▶ **What is needed**
Pick out each line of the records in which the word "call" appears.
*** Information given ***
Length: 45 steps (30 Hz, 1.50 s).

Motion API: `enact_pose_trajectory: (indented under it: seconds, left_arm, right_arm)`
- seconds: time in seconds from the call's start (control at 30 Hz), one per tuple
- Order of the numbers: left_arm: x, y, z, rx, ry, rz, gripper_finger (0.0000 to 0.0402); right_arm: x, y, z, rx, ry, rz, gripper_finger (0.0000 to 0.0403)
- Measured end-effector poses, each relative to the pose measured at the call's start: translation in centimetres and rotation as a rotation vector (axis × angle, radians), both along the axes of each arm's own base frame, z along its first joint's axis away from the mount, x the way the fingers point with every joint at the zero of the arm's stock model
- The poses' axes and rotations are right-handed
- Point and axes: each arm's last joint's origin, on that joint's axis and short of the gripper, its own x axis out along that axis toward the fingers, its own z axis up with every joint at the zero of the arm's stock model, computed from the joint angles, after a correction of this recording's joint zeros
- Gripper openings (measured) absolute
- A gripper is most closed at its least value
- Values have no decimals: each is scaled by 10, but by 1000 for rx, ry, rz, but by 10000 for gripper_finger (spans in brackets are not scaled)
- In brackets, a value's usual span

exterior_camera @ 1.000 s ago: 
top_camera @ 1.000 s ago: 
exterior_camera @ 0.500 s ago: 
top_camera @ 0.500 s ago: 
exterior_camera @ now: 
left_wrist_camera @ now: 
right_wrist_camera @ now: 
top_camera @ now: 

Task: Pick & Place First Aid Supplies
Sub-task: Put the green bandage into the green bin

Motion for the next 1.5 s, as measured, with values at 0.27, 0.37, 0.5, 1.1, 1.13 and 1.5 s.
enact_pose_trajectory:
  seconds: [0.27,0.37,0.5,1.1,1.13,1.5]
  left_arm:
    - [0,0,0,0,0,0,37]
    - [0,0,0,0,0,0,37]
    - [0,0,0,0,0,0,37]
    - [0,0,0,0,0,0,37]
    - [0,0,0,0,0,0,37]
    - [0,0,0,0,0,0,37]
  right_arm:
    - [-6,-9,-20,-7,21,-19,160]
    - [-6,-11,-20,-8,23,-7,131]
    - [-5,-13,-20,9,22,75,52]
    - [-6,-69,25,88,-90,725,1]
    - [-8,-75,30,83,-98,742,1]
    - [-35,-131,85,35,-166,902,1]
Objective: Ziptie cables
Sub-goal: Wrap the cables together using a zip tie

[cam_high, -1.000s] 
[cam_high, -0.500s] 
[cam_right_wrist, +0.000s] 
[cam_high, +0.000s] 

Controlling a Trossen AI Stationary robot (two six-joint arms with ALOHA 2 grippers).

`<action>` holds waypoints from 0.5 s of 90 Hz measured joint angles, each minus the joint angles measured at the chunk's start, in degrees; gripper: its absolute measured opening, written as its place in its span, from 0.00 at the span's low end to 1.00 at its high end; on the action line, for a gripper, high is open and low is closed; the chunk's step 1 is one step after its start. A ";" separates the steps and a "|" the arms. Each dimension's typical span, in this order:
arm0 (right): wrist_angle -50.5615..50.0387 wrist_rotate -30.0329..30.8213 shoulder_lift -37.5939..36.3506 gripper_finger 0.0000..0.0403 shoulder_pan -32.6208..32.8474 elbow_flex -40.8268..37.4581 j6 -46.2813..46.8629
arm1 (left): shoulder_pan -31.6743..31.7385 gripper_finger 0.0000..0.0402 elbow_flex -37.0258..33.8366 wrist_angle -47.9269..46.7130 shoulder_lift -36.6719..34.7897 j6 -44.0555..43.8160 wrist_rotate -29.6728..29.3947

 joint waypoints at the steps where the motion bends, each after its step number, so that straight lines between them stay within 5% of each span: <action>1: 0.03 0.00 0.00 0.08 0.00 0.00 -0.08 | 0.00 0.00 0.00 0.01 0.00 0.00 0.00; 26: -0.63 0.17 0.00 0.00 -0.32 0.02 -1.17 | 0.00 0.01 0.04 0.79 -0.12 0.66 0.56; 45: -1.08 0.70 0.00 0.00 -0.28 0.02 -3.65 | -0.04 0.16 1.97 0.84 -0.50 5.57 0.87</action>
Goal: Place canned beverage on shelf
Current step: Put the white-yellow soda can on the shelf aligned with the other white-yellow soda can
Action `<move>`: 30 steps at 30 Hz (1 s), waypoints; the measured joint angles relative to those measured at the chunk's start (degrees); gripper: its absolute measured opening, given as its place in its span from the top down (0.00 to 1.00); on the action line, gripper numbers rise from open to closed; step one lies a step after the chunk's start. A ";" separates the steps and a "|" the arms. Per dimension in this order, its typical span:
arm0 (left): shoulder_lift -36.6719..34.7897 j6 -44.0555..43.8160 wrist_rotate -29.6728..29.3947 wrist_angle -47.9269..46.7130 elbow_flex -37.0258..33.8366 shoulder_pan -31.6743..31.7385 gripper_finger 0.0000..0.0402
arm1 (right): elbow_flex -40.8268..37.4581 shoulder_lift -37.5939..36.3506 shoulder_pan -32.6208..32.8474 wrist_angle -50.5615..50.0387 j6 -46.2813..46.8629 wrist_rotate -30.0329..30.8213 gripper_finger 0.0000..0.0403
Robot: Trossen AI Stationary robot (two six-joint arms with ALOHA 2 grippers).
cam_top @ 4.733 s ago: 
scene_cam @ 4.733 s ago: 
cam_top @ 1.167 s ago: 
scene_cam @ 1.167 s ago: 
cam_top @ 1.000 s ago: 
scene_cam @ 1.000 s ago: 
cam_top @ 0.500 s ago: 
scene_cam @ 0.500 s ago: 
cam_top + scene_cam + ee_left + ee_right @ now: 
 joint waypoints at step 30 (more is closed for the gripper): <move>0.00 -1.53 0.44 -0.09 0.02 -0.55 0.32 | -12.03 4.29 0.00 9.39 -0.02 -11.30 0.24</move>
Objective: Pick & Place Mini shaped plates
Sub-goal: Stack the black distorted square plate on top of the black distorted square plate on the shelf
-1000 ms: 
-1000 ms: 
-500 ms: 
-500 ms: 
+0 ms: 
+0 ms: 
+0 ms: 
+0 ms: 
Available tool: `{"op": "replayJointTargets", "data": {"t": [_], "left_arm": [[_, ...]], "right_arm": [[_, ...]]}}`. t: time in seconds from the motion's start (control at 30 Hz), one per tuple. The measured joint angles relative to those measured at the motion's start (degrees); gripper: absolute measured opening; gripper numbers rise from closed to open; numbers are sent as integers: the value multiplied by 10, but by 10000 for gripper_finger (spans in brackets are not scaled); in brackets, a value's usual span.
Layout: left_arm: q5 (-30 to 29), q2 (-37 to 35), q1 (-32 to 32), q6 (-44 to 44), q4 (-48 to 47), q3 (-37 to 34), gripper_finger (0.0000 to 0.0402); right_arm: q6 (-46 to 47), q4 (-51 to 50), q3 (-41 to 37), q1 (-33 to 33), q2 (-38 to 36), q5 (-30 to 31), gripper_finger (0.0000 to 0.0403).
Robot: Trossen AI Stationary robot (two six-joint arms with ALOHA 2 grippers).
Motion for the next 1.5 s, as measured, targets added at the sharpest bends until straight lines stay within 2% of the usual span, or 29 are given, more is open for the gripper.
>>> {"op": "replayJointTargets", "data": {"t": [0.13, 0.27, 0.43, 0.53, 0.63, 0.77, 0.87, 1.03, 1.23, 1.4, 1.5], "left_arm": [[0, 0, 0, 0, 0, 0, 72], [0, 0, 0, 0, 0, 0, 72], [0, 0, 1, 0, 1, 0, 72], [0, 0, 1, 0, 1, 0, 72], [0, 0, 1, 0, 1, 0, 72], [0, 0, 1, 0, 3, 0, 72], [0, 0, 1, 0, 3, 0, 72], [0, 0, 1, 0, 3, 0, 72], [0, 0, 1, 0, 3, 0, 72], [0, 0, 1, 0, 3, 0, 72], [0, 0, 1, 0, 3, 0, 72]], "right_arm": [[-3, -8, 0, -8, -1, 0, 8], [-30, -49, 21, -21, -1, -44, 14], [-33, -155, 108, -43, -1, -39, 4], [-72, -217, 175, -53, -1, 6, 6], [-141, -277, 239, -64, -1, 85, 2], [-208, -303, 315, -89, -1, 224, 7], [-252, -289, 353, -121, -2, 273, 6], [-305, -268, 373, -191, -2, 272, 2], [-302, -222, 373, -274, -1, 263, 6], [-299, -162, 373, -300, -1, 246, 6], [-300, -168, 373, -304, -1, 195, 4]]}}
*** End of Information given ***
▶ **Result below**
- seconds: time in seconds from the call's start (control at 30 Hz), one per tuple
- Measured end-effector poses, each relative to the pose measured at the call's start: translation in centimetres and rotation as a rotation vector (axis × angle, radians), both along the axes of each arm's own base frame, z along its first joint's axis away from the mount, x the way the fingers point with every joint at the zero of the arm's stock model

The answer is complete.